**Data to process**

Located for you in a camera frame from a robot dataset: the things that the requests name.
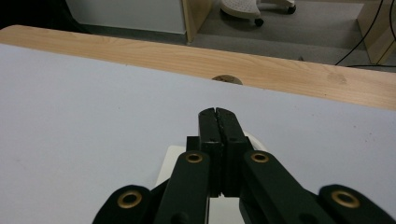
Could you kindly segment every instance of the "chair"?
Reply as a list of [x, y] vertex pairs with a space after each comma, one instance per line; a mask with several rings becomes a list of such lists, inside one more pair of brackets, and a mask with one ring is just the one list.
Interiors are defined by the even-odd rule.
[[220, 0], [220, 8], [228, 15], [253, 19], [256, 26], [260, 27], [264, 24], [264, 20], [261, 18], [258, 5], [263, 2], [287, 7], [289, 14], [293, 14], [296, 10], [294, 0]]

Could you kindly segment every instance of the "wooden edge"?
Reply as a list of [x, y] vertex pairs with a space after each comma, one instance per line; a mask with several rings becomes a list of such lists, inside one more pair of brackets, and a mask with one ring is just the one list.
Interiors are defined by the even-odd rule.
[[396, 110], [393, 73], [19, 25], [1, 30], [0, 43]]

--

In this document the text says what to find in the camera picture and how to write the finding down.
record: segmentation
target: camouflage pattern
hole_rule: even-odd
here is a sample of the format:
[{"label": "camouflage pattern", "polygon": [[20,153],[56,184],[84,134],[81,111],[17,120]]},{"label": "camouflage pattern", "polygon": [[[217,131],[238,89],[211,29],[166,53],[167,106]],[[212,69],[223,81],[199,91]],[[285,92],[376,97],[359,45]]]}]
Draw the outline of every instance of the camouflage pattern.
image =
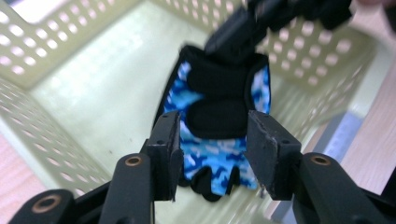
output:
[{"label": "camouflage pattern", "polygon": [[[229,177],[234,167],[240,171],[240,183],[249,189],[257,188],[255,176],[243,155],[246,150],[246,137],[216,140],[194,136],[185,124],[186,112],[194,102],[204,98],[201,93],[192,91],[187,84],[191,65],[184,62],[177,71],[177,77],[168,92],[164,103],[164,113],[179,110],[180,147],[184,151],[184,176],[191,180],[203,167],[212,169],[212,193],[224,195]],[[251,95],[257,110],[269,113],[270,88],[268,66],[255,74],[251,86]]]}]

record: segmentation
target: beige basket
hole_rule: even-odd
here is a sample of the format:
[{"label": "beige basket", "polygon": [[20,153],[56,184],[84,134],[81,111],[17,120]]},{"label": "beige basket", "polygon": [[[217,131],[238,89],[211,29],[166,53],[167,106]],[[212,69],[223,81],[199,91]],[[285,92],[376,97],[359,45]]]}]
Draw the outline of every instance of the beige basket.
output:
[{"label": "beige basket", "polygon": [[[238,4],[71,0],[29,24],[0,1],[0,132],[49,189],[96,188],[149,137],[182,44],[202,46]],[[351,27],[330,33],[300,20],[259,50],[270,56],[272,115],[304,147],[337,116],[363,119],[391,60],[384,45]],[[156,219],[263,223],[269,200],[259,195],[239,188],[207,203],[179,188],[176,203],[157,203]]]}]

**Problem to solve**
Going by the data above, give back only the lines from the one containing "Draw the outline of every instance of the camouflage" through the one containing "Draw the outline of every instance of the beige", exactly as they stand, both ends included and no images.

**Task answer**
Draw the outline of every instance of the camouflage pattern.
image =
output:
[{"label": "camouflage pattern", "polygon": [[[229,177],[234,167],[240,171],[240,183],[249,189],[257,188],[255,176],[243,155],[246,150],[246,137],[216,140],[194,136],[185,124],[186,112],[194,102],[204,98],[201,93],[192,91],[187,84],[191,65],[184,62],[177,71],[177,77],[168,92],[164,103],[164,113],[179,110],[180,147],[184,151],[184,176],[191,180],[203,167],[212,169],[212,193],[224,195]],[[251,95],[257,110],[269,113],[270,88],[268,66],[255,74],[251,86]]]}]

record: segmentation
target: beige basket
hole_rule: even-odd
here is a sample of the format:
[{"label": "beige basket", "polygon": [[20,153],[56,184],[84,134],[81,111],[17,120]]},{"label": "beige basket", "polygon": [[[217,131],[238,89],[211,29],[166,53],[167,106]],[[212,69],[223,81],[199,91]],[[285,92],[376,97],[359,45]]]}]
Draw the outline of every instance of the beige basket.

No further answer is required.